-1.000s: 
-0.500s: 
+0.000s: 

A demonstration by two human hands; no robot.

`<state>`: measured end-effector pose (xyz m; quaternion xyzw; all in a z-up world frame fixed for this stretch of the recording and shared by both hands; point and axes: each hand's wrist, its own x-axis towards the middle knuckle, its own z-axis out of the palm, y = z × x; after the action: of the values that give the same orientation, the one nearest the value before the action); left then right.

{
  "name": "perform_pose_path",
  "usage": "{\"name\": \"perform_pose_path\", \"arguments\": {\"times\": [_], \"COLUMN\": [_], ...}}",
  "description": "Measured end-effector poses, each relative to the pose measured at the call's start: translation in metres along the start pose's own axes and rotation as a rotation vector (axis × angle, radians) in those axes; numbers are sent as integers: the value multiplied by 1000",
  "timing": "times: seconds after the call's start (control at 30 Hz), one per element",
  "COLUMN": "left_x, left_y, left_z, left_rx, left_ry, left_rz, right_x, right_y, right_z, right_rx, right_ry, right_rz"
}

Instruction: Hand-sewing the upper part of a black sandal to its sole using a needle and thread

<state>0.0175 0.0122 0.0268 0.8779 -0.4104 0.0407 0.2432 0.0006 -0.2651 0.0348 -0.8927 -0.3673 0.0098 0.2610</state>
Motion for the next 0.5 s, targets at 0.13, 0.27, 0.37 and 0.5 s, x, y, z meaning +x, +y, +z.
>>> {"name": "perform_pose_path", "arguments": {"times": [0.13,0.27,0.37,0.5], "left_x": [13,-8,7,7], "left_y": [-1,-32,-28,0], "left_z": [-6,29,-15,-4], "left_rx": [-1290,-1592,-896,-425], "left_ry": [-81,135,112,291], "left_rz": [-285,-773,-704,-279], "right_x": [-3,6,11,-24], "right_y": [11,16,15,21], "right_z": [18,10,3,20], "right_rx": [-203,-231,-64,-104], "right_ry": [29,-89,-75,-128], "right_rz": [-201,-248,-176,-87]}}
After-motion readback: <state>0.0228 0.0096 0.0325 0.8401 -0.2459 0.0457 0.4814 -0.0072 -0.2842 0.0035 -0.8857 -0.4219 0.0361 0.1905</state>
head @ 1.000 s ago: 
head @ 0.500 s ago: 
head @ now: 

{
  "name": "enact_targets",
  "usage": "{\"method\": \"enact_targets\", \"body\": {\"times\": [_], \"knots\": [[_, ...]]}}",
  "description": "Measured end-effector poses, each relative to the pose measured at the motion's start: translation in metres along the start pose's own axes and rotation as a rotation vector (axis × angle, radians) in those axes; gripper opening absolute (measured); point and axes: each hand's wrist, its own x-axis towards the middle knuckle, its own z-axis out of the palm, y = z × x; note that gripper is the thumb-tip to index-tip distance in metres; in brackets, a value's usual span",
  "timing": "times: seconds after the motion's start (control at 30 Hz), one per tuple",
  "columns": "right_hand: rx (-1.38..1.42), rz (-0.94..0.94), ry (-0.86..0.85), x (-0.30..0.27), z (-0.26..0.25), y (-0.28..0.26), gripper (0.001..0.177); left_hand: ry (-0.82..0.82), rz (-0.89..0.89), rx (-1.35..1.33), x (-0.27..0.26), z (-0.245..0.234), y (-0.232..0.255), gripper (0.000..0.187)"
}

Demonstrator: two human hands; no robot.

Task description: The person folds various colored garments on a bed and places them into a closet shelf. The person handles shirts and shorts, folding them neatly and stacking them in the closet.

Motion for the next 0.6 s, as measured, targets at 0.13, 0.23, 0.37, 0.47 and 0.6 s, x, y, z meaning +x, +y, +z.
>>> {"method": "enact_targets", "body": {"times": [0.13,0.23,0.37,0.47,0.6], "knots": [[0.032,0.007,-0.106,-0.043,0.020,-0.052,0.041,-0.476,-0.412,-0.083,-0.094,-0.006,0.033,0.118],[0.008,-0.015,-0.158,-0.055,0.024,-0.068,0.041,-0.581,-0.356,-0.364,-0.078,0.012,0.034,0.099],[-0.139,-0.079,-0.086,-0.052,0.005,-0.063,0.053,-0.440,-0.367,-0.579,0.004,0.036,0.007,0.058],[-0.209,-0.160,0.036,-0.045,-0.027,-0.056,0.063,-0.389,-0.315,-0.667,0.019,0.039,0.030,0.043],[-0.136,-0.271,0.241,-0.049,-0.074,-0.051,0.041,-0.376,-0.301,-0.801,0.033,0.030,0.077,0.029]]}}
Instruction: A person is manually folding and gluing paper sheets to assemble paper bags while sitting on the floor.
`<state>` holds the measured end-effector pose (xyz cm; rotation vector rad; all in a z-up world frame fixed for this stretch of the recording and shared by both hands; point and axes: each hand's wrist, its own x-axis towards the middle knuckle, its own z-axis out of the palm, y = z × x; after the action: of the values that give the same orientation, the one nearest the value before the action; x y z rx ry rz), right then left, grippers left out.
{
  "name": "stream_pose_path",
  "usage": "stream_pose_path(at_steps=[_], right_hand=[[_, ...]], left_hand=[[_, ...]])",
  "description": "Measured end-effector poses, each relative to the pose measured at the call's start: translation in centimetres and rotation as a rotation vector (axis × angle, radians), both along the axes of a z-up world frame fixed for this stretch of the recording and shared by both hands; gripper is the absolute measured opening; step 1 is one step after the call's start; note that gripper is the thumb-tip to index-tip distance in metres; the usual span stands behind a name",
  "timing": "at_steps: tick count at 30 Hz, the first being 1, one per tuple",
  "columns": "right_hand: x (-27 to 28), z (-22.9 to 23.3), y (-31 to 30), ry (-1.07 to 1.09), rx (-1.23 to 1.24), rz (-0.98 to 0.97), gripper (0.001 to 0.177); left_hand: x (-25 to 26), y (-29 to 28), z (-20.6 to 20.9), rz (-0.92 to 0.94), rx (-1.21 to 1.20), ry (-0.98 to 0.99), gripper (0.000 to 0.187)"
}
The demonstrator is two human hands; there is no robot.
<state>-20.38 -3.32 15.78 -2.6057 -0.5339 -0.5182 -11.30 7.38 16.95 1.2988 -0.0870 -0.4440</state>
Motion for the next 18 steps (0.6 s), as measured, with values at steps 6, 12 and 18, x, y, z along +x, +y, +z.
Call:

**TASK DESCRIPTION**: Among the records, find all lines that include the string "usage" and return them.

**OUTPUT FOR THIS EXERCISE**:
  "usage": "{\"name\": \"perform_pose_path\", \"arguments\": {\"times\": [_], \"COLUMN\": [_], ...}}",
  "usage": "{\"method\": \"enact_targets\", \"body\": {\"times\": [_], \"knots\": [[_, ...]]}}",
  "usage": "stream_pose_path(at_steps=[_], right_hand=[[_, ...]], left_hand=[[_, ...]])",

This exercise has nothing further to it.